For more than five years he played with fire at his rallies by telling his supporters that he'd pay their legal bills if they got physical, whether with journalists or counter-protesters. This time, instead of a small brushfire, he touched off a major conflagration.
Mr. Trump enticed the domestic terrorists—to use President-elect Biden's apt description—to Washington to derail Congress's certification of the Electoral College vote while promising them it would be "wild." Fired up by his angry words, those of his oldest son and Rudy Giuliani, the mob stormed into the Capitol Building, placing everyone in their path in harm's way.
That included his Vice President, Mike Pence, unyieldingly loyal to Mr. Trump until he concluded that he could not violate the Constitution and argue that he had the power to nullify the vote that gave Mr. Biden the presidency. By the time Mr. Pence's security detail hurried him out of the Senate Chamber for his own safety, all his boss cared about was that he had betrayed him. His twisted mind takes any contrary opinion as a grievous insult.
The elected officials inside the building were terrified, and other Americans were horrified, as much for the symbolism of this invasion as for the damage done.
Five people died as a result of the insurrection. One was a Capitol Police Officer, Brian Sicknick, who never recovered from being bashed in the head with a fire extinguisher by one of the ugliest of Mr. Trump's grotesque band of brothers.

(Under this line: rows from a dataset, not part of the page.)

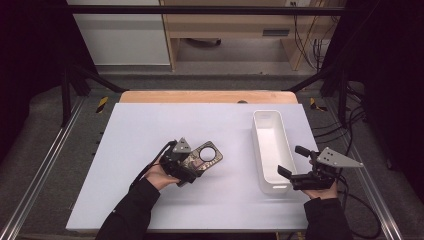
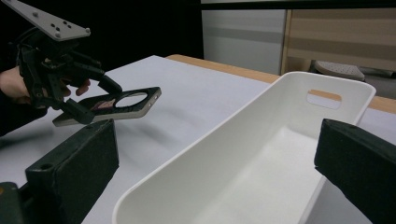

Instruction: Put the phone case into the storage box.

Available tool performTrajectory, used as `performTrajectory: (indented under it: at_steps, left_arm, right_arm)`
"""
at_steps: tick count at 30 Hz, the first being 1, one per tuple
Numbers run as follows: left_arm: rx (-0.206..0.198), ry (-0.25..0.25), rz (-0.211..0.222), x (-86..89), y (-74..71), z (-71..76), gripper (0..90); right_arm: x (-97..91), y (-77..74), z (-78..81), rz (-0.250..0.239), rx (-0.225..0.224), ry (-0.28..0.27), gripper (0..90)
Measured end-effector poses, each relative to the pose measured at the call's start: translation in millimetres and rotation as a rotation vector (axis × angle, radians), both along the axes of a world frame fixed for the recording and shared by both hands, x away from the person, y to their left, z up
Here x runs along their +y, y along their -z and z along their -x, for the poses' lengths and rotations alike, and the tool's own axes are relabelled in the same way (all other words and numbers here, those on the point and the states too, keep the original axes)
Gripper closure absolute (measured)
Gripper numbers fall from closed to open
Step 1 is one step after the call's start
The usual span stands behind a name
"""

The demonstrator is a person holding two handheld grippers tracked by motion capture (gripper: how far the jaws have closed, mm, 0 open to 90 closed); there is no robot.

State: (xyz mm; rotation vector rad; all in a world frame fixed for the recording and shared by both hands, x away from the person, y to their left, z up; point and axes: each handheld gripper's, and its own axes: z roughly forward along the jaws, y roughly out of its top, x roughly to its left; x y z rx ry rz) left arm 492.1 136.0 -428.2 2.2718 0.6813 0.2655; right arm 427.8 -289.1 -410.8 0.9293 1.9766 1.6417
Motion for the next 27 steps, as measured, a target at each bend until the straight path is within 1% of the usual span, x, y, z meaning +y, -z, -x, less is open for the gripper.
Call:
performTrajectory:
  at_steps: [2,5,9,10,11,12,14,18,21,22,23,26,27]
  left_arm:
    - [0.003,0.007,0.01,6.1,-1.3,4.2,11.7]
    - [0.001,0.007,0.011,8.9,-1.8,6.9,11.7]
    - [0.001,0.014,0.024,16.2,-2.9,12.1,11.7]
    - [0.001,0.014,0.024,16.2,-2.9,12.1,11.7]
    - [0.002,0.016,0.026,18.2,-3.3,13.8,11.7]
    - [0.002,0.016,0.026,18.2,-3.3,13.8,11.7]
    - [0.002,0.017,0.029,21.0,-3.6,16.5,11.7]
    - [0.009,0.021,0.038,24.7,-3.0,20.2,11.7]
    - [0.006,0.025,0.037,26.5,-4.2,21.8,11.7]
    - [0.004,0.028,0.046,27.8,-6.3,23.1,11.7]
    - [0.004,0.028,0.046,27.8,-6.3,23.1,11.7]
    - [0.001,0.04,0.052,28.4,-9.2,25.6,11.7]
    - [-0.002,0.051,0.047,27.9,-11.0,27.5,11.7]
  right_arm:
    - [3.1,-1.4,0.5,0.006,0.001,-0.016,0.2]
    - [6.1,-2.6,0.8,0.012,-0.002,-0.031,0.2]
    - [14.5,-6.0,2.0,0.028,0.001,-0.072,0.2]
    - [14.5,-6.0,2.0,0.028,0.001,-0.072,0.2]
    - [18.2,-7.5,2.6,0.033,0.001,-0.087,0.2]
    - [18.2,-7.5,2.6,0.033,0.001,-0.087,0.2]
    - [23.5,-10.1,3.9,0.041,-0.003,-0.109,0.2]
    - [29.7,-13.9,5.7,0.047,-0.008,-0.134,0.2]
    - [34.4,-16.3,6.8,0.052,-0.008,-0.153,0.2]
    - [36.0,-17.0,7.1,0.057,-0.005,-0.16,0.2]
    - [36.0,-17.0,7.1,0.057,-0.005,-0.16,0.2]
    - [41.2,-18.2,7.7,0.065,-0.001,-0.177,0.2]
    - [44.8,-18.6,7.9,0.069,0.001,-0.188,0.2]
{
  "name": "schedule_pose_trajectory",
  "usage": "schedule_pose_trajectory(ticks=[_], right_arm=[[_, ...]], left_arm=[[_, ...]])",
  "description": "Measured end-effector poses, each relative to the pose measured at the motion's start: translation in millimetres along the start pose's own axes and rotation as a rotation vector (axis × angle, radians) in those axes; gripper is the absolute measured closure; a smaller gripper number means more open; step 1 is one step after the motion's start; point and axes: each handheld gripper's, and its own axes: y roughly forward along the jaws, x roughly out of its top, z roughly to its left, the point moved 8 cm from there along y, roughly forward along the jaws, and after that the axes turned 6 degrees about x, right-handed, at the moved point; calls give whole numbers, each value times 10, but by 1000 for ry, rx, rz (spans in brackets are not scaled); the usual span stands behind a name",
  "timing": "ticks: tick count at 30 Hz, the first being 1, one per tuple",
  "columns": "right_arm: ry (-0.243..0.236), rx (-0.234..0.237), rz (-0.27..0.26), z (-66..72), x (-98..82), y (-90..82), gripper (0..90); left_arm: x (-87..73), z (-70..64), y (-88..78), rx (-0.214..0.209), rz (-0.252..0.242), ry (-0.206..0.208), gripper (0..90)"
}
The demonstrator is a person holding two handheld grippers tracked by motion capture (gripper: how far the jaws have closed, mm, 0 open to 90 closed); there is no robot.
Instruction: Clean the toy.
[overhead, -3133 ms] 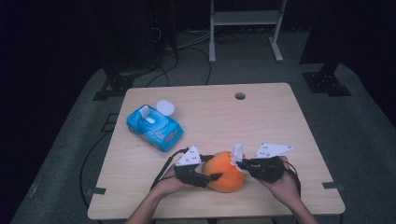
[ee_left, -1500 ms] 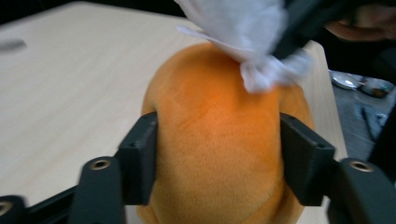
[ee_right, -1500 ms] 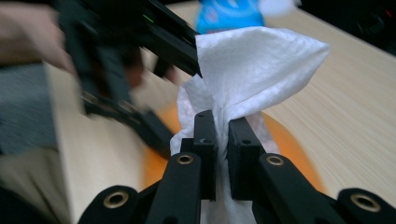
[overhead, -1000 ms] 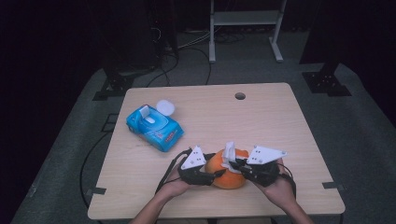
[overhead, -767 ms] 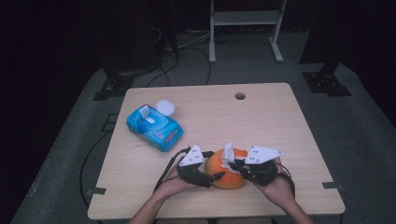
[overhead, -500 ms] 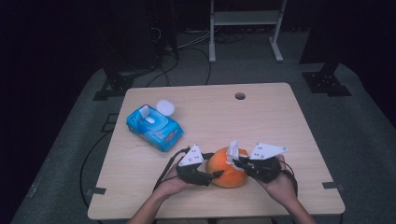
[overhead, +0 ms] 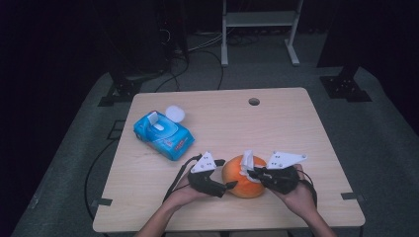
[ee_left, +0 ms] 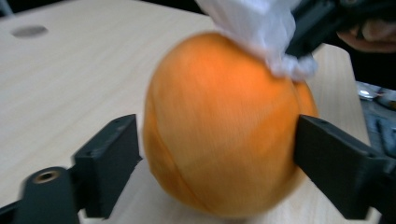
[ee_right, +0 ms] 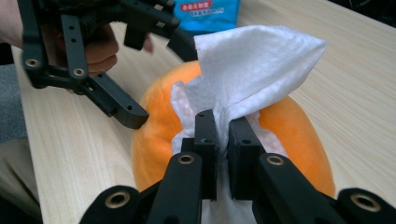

This happened because the man who preaches law and order while regularly being neither lawful nor orderly had set in motion a tornado fueled by his lies.
The Police Benevolent Association, which initially made no comment about the insurrection, following that death tweeted, "Keep Capitol PO Brian Sicknick and his family in your hearts, along with his Capitol Police counterparts. We know our Fed brothers & sisters will move mountains to bring this cop-killer to justice—along w/ every rioter who participated in this despicable attack."
But the union—whose president, Pat Lynch, is Mr. Trump's most-prominent union supporter—did not mention the President's starring role in that attack.
Mr. Lynch and Sergeants Benevolent Association President Ed Mullins accused Mayor de Blasio of "blood on the hands" when two Police Officers were assassinated in December 2014, 17 days after the Mayor reacted to a grand jury's decision not to indict Daniel Pantaleo in the death of Eric Garner by speaking of how he once cautioned his then-teenage son about being careful in any encounters with police.
Those remarks by the Mayor, tin-eared as they were, just hinted he believed cops might be biased. That's not comparable to inciting a mob to commit violence on your behalf. 
It shouldn't have mattered to the union that it prefers Mr. Trump to Mr. de Blasio, or that some members might have been unhappy if it criticized the President.
Mr. Trump surrendered the right to finish out his term when he exhorted those willing to carry out his violent fantasies. 
Democrats plan impeachment proceedings. This time, hopefully Republicans of good conscience will join them.